老子 第三章 賢を尚ばざれば、民をして争わざらしむ

老子の翻訳、第三章でござる。

原文
不尚賢、使民不爭。不貴難得之貨、使民不爲盗。不見可欲、使民心不亂。是以聖人治、虚其心、實其腹、弱其志、強其骨。常使民無知無欲、使夫知者不敢爲也。爲無爲、則無不治。

書き下し文
賢(けん)を尚(たっと)ばざれば、民をして争わざらしむ。得難(えがた)きの貨を貴(たっと)ばざれば、民をして盗(とう)をなさざらしむ。欲(ほっ)する可(ところ)を見(しめ)さざれば、民の心をして乱(みだ)れざらしむ。ここをもって聖人の治は、その心を虚(むな)しくし、その腹を実(み)たし、その志を弱くし、その骨を強くす。常に民をして無知無欲ならしめ、夫(か)の知者をして敢(あ)えてなさざらしむ。無為をなせば、則(すなわ)ち治(おさ)まらざる無し。

英訳文
If a leader did not respect an able person, people would not compete one another. If a leader did not value treasures, people would not steal them. If a leader did not give information that stimulate people’s desire, they would stay calm. So the saint who knows “the way” makes people be ignorant, then makes their stomach full. He weakens people’s desire, then strengthens their body. He makes people be ignorant and disinterested, then they will not be tempted by crafty people. If a ruler never does what is unnecessary, his country will be at peace without fail.

現代語訳
人の上に立つ人間が有能な人間を尊ぶ事がなければ、人々が互いに競争する事もなくなるだろう。貴重な品々を有難がらなければ、盗みを働く者もいなくなるだろう。欲望を刺激する様な情報を絶てば、人々の心は落ち着くだろう。だから「道」を知った聖人の政治というのは、人々の頭を空っぽにして、そのお腹を一杯に満たす。人々の欲望を弱くして、その肉体を強くする。人々を無知無欲にして、小賢しい知恵者などにたぶらかされない様にするのだ。そうやって余計な事をしない無為の政治を行えば、世の中が治まらないなどという事は無い。

Translated by へいはちろう

知識や文化を批判する老子の過激な主張でござるな。適度な欲望は人や人類社会を向上させるものでござるが、過度な欲望は争いを生むものでござる。

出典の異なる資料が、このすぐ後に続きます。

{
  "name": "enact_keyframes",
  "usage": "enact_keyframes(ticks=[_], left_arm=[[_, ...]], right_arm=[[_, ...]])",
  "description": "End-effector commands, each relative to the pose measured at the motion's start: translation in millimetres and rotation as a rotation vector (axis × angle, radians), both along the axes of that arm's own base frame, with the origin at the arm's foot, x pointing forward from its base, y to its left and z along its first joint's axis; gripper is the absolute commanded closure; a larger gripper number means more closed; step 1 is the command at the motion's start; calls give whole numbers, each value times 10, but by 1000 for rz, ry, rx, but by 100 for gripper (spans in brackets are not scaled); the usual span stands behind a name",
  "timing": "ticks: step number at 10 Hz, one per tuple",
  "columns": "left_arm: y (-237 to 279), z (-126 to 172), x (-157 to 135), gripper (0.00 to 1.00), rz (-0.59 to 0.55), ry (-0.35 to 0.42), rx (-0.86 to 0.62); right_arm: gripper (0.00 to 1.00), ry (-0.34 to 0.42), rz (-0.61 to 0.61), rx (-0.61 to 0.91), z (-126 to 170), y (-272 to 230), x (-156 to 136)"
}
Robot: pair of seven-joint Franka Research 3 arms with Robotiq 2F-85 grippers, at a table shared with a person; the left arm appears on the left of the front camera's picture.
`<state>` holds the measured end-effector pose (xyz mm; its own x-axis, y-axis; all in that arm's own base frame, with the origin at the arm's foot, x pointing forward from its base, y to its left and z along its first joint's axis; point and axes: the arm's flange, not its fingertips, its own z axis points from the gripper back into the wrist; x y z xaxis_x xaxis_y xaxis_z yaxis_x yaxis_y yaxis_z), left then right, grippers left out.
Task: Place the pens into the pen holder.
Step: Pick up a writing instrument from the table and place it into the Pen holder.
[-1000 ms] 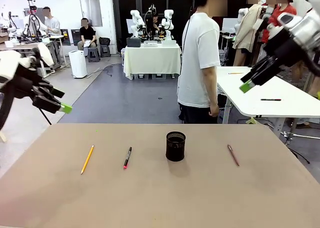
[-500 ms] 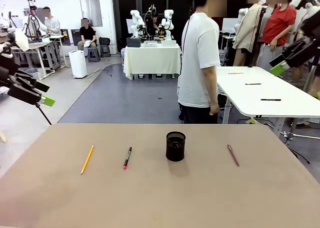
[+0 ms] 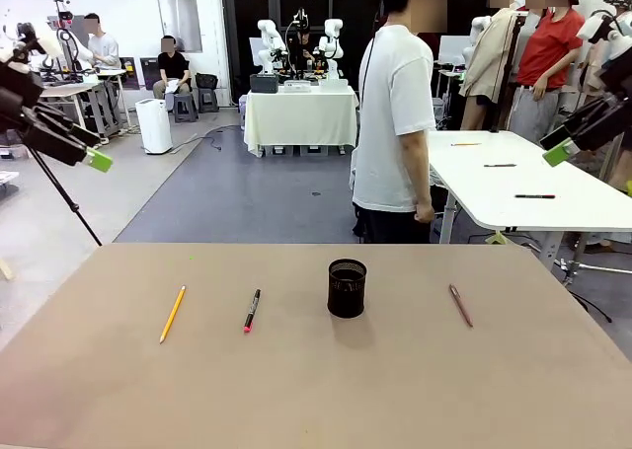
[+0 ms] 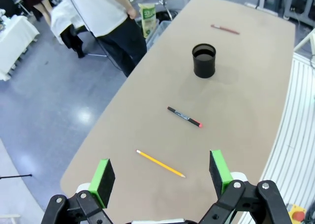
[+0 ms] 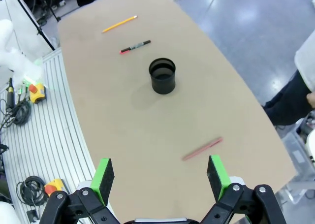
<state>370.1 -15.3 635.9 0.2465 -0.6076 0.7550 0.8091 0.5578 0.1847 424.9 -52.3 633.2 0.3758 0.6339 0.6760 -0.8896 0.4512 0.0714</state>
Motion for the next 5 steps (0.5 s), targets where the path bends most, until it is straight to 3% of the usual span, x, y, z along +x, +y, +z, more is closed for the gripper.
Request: enact_keyframes(ticks=[1,4,5], left_arm=[[34,26,114,0,17,-3,-34],[53,26,144,0,-48,13,-41],[28,43,112,0,17,7,-34]], right_arm=[[0,-23,43,-2,-55,-24,-62],[0,-28,57,41,-139,-22,-57],[0,-2,26,-3,-34,-16,-22]])
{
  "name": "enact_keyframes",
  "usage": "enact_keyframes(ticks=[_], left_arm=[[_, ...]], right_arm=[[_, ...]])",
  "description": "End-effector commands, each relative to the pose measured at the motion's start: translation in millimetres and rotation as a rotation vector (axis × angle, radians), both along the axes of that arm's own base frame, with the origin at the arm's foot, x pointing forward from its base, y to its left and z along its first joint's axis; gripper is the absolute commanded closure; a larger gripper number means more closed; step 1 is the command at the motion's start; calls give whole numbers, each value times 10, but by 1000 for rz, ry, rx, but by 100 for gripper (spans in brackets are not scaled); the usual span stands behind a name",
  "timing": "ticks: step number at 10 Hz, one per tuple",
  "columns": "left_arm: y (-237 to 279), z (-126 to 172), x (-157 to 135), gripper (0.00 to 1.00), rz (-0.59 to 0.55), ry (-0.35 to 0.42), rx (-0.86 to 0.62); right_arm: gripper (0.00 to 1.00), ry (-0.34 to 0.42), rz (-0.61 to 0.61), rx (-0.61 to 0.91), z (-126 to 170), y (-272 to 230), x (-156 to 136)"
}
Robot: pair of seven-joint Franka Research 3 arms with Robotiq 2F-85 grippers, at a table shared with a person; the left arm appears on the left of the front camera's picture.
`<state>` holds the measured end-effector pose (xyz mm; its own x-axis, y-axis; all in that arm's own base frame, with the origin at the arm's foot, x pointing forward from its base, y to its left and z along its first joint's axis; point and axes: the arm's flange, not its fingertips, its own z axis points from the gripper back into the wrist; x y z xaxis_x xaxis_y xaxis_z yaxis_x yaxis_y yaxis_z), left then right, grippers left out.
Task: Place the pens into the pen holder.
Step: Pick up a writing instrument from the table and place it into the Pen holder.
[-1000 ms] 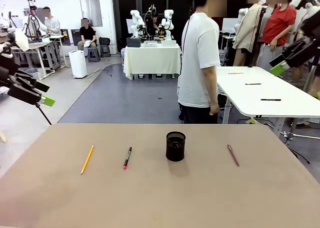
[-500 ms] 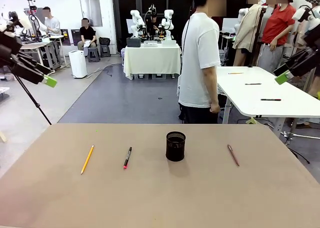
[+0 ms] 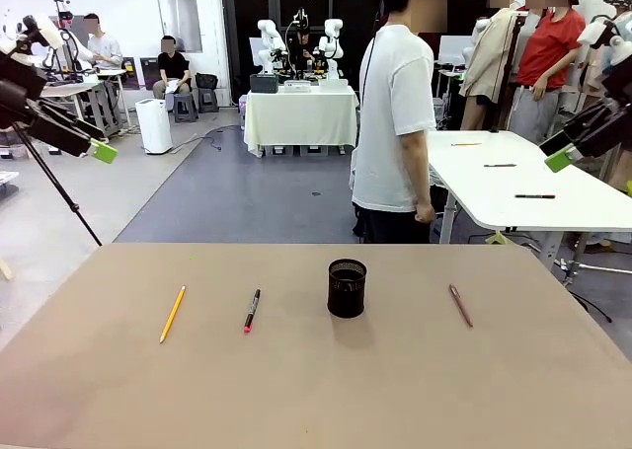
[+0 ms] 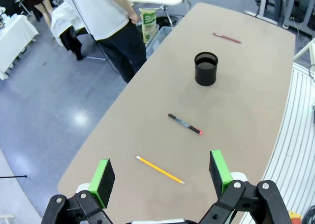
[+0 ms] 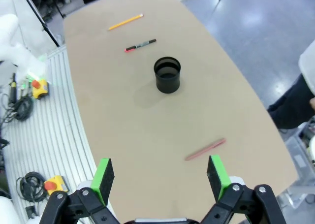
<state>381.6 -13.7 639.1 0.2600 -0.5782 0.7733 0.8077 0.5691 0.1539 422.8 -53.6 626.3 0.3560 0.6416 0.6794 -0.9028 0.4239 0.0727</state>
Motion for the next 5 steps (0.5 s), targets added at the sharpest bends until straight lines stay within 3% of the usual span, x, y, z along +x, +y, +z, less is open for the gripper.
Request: enact_keyframes(ticks=[1,5], left_arm=[[12,10,-3,0,11,-6,3],[12,10,-3,0,11,-6,3]], right_arm=[[0,-1,-4,-8,36,-3,-1],[0,-1,-4,-8,36,-3,-1]])
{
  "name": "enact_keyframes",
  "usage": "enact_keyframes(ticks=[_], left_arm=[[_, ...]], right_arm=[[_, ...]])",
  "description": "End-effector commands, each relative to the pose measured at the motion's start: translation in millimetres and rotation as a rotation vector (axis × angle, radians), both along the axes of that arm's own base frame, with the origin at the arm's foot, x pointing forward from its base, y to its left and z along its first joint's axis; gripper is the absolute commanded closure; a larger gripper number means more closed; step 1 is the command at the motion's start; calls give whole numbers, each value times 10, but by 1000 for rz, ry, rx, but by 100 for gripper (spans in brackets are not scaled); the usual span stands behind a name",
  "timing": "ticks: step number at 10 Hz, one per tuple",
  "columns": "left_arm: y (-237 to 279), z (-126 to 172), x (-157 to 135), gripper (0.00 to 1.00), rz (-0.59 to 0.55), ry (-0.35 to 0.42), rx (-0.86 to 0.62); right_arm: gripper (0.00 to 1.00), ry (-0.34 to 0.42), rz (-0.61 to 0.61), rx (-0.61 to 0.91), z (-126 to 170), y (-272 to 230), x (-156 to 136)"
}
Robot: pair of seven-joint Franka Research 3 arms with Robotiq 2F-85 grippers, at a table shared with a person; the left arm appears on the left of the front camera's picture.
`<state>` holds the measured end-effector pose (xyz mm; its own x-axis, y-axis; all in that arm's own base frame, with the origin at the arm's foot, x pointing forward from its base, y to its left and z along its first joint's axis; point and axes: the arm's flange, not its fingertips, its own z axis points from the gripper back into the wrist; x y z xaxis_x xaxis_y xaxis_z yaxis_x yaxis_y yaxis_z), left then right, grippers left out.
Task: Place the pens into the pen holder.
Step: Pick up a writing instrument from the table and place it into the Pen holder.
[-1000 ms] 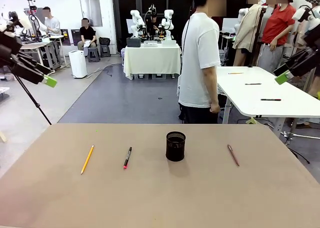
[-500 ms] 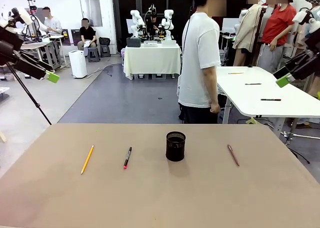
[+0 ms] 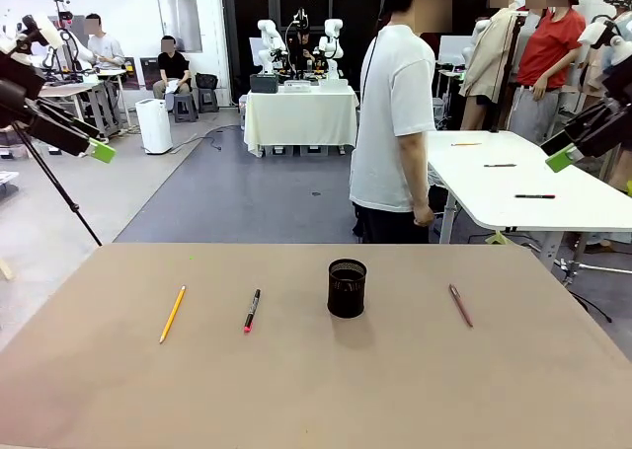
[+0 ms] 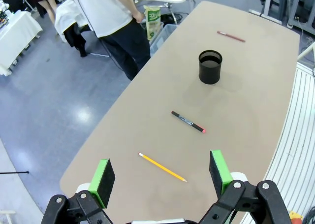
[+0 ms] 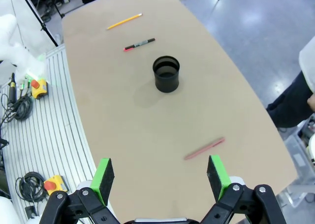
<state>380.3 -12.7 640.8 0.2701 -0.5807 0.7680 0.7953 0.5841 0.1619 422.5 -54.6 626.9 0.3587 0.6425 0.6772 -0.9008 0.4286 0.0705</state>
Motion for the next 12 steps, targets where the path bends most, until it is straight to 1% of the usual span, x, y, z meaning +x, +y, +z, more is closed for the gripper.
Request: enact_keyframes(ticks=[1,11,12], left_arm=[[2,-7,10,0,-10,-3,-7],[0,1,-1,0,1,0,0],[-284,-87,37,0,68,112,61]], right_arm=[[0,-1,1,-4,30,7,2],[0,-1,1,-4,30,7,2],[0,-1,1,-4,30,7,2]])
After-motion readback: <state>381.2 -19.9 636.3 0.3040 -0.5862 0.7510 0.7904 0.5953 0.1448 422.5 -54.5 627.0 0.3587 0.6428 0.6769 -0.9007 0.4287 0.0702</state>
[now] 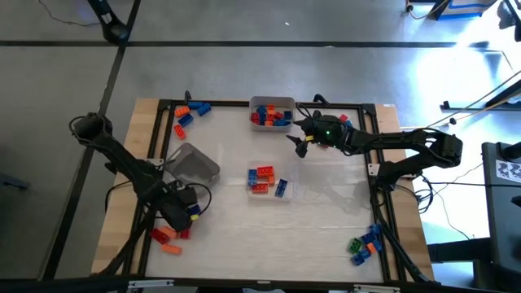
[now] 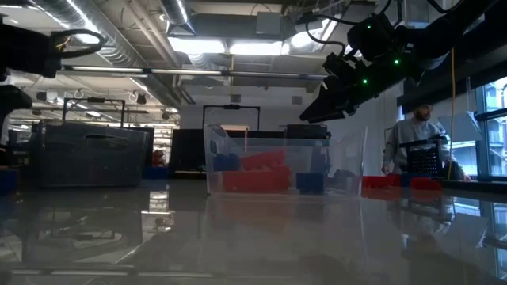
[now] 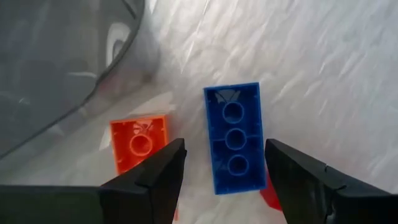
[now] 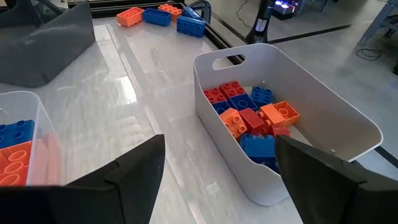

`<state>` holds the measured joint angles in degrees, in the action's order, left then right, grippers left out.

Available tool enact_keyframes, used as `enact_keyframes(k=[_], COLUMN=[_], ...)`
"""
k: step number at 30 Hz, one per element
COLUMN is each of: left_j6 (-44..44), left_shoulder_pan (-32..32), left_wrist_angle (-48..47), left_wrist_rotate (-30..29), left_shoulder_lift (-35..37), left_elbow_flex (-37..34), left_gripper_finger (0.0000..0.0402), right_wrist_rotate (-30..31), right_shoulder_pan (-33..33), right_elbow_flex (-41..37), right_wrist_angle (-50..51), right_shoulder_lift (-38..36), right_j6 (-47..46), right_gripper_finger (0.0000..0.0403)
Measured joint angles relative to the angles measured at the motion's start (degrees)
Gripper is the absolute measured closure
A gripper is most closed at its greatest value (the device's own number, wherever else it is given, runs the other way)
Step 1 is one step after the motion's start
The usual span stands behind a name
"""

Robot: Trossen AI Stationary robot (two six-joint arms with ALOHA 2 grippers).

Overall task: Sort blocks by size
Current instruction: Put the big blue game piece into the transparent bin

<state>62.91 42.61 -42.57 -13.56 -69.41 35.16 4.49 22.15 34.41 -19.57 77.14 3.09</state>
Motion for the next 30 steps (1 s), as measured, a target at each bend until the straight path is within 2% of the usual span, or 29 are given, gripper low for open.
enact_keyframes(k=[19,25,30], left_j6=[3.07,1.65,0.25], left_shoulder_pan=[0.0,0.0,-0.02], left_wrist_angle=[8.07,9.18,9.09], left_wrist_rotate=[0.37,0.14,-0.07], left_shoulder_lift=[0.0,0.04,0.09], left_elbow_flex=[-6.87,-8.12,-8.39], left_gripper_finger=[0.0192,0.0193,0.0234], right_wrist_rotate=[-0.02,0.0,0.0], right_shoulder_pan=[0.0,0.0,-0.02], right_elbow_flex=[-0.02,-0.02,-0.02], right_wrist_angle=[0.04,0.02,0.02], right_shoulder_lift=[0.0,0.0,0.0], right_j6=[0.02,0.12,0.13], right_gripper_finger=[0.0103,0.0103,0.0103])
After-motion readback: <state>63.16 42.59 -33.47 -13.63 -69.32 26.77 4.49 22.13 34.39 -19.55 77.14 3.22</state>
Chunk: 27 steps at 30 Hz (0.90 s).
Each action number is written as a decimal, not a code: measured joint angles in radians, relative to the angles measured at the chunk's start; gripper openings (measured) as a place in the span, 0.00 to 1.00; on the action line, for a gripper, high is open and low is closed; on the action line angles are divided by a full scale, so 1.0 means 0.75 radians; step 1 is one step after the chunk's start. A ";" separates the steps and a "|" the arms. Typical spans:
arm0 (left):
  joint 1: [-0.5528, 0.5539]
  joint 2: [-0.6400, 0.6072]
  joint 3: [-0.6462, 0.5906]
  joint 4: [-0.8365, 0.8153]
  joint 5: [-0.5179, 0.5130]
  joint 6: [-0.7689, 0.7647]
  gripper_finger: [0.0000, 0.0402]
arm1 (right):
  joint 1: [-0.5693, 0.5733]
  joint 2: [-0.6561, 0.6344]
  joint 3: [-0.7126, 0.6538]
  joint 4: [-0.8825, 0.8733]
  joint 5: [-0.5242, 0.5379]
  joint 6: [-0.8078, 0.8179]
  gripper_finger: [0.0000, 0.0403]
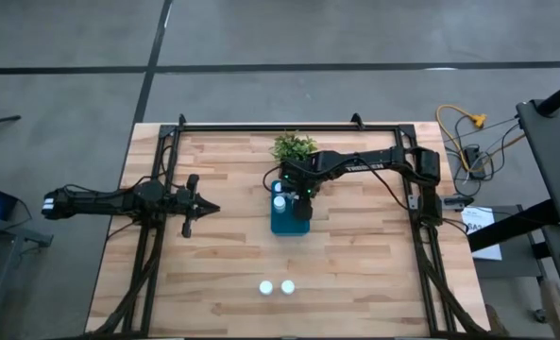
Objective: Pick and place pill bottles into a basket
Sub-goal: Put the white pill bottle into the blue bin
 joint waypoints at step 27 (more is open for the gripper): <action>0.000 0.000 0.000 0.000 0.001 -0.005 0.03 | 0.001 0.000 0.000 0.012 0.062 -0.037 0.58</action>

一見すると愚民政治を推奨している様にもとれるのでござるが、そうではござらん。不必要な欲望を刺激して人々の心身を疲労させる様な事はせず、本来重んじるべき最低限の欲望で満足させて心身を健康にさせなさいという事でござる。

欲望が強い人間は、頭の良い人間に利用されやすくなる。人の上に立つ人間が頭の良い人間を集めて能力を競わせれば、彼らはその能力を存分に発揮して他者を利用し蹴落とすでござろう。そうなれば世の人々はこぞって争い、世は乱れに乱れる。

いささか極端ではあるが、なかなかに考えさせられるものがあるでござるな。